*PROBLEM TO WORK ON*:
Only the lines running from the one with "Scan the image for the black charger cable" to the end of the listing should be returned, each exactly as it appears, with both ends kept.

*EXERCISE DATA*:

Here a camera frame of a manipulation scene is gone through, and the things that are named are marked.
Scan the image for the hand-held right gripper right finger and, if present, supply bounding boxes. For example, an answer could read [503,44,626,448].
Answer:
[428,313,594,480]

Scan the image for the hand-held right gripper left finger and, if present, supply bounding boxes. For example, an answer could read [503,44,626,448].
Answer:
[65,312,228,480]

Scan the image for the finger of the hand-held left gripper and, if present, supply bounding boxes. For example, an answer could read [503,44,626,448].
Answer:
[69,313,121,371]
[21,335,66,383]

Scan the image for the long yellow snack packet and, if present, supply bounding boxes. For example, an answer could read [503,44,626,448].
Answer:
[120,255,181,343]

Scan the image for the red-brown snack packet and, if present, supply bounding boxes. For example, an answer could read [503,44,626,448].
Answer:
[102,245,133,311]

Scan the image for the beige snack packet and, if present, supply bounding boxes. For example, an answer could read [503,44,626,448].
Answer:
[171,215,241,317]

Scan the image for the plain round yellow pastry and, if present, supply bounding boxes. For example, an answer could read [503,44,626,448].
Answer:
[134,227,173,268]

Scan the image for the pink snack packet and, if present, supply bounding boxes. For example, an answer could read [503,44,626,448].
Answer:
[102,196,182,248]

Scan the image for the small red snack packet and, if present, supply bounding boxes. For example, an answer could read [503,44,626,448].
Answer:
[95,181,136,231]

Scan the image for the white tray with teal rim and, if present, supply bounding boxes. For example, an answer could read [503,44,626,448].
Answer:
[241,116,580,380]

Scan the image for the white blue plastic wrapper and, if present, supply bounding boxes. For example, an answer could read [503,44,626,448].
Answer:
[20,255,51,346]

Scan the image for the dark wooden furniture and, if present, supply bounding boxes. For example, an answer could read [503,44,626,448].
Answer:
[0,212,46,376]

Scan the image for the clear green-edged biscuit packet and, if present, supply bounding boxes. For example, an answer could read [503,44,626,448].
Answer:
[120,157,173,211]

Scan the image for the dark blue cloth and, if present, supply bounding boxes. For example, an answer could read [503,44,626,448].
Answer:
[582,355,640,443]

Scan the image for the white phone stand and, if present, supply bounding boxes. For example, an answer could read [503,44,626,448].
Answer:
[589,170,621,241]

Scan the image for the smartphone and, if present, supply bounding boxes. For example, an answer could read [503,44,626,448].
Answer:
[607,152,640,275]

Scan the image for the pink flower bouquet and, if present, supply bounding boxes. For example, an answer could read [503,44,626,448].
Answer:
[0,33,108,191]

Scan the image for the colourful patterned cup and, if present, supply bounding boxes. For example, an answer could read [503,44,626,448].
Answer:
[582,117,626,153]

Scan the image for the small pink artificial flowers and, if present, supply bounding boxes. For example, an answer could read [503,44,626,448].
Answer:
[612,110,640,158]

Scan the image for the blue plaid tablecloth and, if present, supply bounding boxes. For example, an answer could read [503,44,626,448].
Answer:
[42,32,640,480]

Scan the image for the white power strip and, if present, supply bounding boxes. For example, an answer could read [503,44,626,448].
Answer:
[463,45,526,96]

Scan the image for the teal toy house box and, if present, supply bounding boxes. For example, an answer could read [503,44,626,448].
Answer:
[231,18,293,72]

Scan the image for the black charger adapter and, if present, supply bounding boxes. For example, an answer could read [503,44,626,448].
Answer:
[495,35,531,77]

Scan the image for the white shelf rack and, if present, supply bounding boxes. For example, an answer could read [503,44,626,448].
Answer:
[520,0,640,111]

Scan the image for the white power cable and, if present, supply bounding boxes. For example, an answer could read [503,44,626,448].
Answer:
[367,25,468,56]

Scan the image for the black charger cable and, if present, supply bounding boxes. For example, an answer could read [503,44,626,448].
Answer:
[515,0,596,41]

*RESPONSE*:
Scan the image for the black charger cable and, if present, supply bounding boxes. For example, an answer could read [503,44,626,448].
Answer:
[515,0,596,41]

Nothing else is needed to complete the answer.